New York’s Ricco Maresca gallery—a first time exhibitor in Paris—emphasized self-taught tattoo artist Tino “Rosie” Camanga’s unique work. His obsessively drawn tattoo flash sheets have an insistent quality, an immediacy that he continued to cultivate long after officially retiring as a tattoo artist. Moving to Honolulu from his native Philippines, Rosie found work as a tattoo artist transforming members of the U.S. Military into illustrated men. While his work falls within the Sailor Jerry aesthetic, Rosie’s vision ranges from typical motifs such as mermaids, pin-ups, anchors, and planes to imaginatively unique images such as cupids riding giraffes, heart printed horses, or a cherubic mouse in a Navy dixie cup reaching around to grasp a plump disembodied cherry.

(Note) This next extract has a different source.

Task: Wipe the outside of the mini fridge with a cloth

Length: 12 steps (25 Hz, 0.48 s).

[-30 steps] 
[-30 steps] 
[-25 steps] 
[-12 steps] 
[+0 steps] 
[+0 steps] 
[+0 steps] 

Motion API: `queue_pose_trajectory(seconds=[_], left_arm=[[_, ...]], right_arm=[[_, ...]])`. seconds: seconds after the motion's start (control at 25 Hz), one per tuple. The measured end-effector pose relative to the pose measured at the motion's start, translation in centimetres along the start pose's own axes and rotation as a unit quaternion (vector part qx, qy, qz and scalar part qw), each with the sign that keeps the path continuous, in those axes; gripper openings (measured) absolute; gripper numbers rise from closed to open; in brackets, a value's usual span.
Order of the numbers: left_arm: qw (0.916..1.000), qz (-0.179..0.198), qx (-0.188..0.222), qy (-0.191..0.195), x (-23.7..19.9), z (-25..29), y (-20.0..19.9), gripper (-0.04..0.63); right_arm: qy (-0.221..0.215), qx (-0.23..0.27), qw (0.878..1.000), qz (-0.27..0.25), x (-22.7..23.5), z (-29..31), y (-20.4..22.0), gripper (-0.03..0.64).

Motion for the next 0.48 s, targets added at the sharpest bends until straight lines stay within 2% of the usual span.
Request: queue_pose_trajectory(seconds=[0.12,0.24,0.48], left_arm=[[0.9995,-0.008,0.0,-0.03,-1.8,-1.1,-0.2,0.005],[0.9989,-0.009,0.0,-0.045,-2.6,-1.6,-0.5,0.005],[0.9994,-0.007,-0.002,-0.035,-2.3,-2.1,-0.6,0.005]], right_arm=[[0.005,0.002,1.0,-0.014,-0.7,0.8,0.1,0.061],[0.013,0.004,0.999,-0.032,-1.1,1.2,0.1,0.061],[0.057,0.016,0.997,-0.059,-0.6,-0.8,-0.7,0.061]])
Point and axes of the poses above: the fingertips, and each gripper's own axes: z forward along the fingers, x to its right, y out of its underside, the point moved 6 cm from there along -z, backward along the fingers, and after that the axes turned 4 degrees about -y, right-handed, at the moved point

While these artists focused on 2D pieces, See George Poole chooses to incorporate tangible objects, giving his work a punchy quality, as it literally jumps off the wall. Poole lives and works in Admiral, Saskatchewan, population 14. Discovered by Gordon Novak, of Novak Graphics, during the process of redesigning an abandoned curling rink, the strength of Poole’s point of view was immediately evident, despite his lack of formal artistic training.
“I took art in high school because that’s the class where the girls were,” Poole said in an interview with Barb Parchman.
Relying solely on his inspiration and sense of humor, Poole creates imaginative 3D pieces, incorporating wood, house paint, metal, photographs, and found objects. This layered effect gives his work a raw, punk aesthetic inspiring questions in the viewer, and daring us to challenge our perspectives on what we consider fine art.
While it would be difficult to string together a list of overarching commonalities across the board, the artists represented did have one thing in common. Their unrestrained passion was evident—their work an honest, immediate response to emotion that will stay with the viewer for some time.